# WORK ITEM
For the word "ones", report how many lines of the records below contain it, and nothing more.

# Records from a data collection
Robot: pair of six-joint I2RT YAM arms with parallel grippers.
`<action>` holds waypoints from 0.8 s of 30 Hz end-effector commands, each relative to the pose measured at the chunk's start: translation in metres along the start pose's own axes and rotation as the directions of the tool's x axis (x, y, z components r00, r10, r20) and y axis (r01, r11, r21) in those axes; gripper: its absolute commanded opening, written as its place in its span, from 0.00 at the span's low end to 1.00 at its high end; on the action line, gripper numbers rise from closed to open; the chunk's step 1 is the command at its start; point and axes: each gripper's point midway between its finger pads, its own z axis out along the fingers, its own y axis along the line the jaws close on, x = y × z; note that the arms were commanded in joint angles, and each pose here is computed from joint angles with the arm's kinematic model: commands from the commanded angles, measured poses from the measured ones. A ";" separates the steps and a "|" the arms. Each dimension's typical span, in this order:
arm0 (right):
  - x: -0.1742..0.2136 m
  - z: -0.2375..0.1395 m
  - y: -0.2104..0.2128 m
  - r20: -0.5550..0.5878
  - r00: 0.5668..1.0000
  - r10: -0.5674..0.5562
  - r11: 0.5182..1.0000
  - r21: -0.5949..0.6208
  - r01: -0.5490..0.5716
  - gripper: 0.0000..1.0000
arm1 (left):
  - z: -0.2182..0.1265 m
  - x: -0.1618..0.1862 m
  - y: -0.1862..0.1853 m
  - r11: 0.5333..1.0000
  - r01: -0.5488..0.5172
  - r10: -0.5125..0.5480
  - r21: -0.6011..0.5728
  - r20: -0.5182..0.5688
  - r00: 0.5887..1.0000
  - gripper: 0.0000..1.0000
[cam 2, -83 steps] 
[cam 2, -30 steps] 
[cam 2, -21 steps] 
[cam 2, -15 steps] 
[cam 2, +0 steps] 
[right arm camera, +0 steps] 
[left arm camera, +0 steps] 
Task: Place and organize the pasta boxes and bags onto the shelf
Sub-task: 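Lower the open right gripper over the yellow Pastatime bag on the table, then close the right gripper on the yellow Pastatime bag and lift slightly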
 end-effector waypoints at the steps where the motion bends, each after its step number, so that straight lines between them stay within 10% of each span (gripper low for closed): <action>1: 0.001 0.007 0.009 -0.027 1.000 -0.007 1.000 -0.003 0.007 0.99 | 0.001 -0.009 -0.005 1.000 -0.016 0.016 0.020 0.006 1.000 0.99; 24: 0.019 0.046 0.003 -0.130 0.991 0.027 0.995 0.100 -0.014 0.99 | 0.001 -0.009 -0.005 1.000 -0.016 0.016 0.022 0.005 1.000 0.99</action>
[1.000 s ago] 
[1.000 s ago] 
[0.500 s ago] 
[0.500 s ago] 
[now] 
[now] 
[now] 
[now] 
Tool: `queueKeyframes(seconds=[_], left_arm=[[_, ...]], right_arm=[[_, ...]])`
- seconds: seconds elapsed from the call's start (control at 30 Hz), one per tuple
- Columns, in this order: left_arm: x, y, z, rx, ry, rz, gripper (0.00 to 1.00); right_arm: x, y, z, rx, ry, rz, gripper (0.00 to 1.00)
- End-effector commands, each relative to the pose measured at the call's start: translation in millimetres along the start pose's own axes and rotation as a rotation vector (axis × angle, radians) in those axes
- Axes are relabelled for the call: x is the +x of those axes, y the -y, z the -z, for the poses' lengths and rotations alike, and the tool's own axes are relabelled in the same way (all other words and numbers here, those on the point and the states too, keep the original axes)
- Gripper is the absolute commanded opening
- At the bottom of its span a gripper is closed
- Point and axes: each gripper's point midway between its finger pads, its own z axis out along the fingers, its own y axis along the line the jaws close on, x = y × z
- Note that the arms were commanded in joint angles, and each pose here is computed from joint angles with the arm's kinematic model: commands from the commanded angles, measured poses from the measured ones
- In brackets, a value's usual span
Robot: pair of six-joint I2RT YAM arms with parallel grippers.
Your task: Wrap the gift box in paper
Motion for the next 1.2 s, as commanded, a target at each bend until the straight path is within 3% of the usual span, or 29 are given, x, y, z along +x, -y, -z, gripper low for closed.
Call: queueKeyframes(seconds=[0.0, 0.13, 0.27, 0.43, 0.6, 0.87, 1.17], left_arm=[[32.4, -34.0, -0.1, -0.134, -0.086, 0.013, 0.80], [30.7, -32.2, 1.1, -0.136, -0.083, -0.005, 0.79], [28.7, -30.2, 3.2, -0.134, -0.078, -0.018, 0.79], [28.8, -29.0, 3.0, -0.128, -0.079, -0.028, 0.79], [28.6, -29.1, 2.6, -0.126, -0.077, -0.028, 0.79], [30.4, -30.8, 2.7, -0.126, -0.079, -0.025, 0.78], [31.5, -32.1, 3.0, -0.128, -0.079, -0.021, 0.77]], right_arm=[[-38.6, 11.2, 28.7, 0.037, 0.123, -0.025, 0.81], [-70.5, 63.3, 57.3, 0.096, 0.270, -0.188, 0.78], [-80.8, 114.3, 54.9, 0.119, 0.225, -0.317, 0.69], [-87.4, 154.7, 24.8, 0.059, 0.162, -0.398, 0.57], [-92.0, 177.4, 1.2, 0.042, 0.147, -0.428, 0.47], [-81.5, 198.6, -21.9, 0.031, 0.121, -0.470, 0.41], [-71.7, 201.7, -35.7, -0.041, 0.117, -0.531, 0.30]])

# RESPONSE AREA
2